## Work item:
For the listing below, show each line that includes the string "shirt".

## Records for processing:

● ● ● ●

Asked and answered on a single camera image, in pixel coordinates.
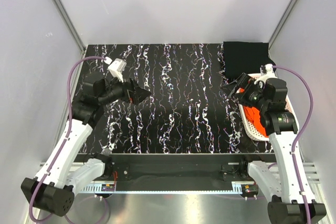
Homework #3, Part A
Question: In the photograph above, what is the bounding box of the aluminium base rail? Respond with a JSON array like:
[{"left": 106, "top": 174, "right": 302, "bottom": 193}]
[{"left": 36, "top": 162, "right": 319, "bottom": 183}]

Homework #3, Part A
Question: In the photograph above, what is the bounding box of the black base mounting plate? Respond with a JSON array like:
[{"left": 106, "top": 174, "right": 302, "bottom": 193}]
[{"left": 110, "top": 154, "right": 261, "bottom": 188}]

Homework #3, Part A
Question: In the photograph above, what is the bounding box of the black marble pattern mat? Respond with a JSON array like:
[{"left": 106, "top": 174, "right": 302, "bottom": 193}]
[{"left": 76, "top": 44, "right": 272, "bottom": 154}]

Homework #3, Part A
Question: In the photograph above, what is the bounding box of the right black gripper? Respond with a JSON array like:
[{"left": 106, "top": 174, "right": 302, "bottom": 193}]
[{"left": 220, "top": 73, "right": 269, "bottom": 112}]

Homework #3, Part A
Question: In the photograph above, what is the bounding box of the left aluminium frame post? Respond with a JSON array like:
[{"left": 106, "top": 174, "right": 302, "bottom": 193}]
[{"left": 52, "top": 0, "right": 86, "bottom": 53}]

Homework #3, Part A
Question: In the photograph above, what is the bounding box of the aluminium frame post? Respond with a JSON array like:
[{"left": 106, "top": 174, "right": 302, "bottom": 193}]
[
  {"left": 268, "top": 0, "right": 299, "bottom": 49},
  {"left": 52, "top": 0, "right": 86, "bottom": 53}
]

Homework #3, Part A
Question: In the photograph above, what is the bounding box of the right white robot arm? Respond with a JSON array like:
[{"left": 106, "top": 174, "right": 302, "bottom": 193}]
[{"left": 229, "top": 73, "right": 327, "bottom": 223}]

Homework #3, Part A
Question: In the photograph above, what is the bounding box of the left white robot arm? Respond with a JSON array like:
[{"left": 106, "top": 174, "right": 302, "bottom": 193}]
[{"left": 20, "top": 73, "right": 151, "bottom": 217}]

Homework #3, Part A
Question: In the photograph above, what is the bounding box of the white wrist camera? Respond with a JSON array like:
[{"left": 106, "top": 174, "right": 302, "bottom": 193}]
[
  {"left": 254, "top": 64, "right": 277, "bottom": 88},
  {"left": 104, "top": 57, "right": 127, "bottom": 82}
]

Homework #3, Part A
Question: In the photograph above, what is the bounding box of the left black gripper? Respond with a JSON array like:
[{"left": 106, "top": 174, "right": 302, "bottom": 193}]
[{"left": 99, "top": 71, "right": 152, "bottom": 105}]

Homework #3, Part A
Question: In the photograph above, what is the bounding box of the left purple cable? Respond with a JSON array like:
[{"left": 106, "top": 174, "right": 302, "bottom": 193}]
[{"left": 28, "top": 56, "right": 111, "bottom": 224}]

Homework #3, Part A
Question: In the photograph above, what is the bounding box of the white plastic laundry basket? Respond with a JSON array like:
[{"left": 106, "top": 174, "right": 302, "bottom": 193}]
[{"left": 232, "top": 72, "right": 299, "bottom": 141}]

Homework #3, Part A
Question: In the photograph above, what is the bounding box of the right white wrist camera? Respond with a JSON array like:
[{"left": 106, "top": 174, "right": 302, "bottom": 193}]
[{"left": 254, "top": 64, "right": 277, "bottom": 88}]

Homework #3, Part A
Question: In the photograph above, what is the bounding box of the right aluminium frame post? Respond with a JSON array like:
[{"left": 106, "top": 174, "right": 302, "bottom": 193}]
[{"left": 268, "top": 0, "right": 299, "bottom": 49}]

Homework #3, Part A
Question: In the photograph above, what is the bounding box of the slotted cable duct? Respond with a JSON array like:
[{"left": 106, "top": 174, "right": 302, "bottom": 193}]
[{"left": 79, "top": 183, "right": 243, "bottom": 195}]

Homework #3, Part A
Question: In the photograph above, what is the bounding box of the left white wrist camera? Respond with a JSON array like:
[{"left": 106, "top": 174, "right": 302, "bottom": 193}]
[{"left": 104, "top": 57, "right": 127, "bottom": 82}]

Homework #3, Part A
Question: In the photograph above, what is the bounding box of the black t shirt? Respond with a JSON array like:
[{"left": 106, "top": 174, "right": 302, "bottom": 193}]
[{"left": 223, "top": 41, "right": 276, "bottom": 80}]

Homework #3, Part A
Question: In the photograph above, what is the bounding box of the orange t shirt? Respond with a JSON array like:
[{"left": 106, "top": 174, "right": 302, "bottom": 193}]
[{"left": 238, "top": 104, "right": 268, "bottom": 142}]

● ● ● ●

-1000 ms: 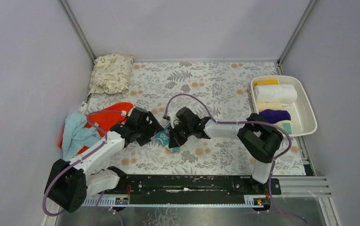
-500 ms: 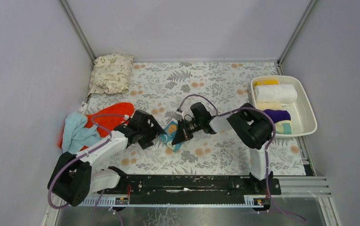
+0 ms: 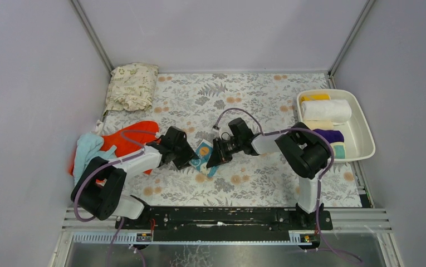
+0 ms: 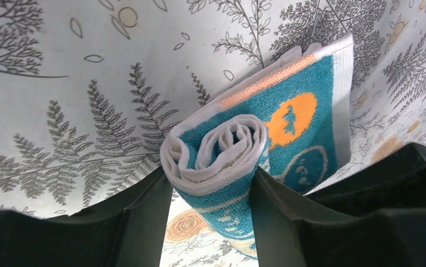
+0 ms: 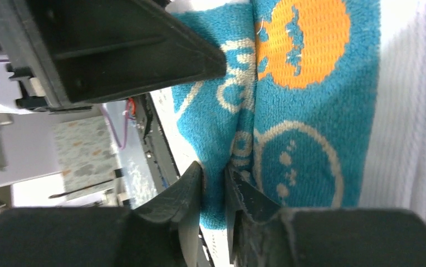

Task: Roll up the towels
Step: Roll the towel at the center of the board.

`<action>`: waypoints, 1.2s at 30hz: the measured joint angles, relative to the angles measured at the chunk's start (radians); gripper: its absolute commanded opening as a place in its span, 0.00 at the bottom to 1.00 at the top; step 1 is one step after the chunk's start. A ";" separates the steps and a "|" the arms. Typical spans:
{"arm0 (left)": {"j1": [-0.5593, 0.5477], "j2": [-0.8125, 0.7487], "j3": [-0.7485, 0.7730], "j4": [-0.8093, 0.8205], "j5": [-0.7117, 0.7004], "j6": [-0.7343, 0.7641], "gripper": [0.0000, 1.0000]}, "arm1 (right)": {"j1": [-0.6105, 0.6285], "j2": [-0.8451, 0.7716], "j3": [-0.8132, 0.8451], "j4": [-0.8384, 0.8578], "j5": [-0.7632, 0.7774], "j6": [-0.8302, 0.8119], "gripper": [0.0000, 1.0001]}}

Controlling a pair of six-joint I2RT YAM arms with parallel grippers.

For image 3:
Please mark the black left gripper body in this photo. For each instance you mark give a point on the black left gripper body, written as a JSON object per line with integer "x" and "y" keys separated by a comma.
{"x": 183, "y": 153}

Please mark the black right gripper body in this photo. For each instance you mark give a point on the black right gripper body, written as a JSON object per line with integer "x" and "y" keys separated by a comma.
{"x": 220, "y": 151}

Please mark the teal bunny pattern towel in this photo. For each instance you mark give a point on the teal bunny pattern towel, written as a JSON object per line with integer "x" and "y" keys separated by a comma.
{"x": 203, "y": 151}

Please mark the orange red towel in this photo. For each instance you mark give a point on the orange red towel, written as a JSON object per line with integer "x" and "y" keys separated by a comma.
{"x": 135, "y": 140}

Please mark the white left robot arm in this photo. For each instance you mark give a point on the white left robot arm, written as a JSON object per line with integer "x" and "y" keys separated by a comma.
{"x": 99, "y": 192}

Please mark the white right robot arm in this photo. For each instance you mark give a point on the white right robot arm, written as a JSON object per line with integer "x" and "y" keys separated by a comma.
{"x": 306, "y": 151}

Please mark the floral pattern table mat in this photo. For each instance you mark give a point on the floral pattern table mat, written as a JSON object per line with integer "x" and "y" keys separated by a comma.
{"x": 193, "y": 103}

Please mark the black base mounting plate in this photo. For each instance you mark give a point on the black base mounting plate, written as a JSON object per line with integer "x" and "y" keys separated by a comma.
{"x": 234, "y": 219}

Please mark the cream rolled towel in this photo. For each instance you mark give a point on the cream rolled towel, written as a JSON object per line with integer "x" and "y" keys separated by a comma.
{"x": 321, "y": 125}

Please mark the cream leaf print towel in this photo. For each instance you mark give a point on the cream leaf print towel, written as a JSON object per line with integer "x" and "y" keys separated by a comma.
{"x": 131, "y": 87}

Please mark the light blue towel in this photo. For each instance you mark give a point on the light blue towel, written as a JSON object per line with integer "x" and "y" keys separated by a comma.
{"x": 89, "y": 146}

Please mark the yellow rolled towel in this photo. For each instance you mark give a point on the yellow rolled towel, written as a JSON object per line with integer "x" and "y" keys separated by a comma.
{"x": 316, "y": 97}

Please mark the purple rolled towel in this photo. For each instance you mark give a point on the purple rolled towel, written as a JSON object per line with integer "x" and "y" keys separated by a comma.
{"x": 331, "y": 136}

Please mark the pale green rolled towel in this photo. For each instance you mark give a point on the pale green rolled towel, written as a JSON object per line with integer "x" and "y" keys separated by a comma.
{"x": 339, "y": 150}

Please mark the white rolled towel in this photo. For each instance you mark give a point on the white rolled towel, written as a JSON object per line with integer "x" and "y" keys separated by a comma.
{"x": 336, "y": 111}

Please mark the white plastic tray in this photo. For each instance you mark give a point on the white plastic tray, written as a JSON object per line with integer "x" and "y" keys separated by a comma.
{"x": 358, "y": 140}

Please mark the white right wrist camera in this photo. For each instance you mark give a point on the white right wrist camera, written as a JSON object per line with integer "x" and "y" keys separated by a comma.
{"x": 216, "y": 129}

● ● ● ●

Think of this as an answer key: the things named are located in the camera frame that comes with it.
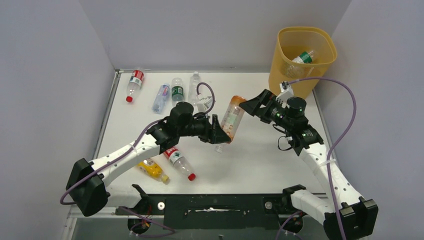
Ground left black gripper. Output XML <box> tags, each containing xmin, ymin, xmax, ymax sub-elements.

● ● ● ●

## Exercise result:
Question: In the photograph above, what is the bounding box of the black t shirt? Respond with a JSON array like:
Question: In the photograph above, what is the bounding box of the orange t shirt? Respond with a JSON array like:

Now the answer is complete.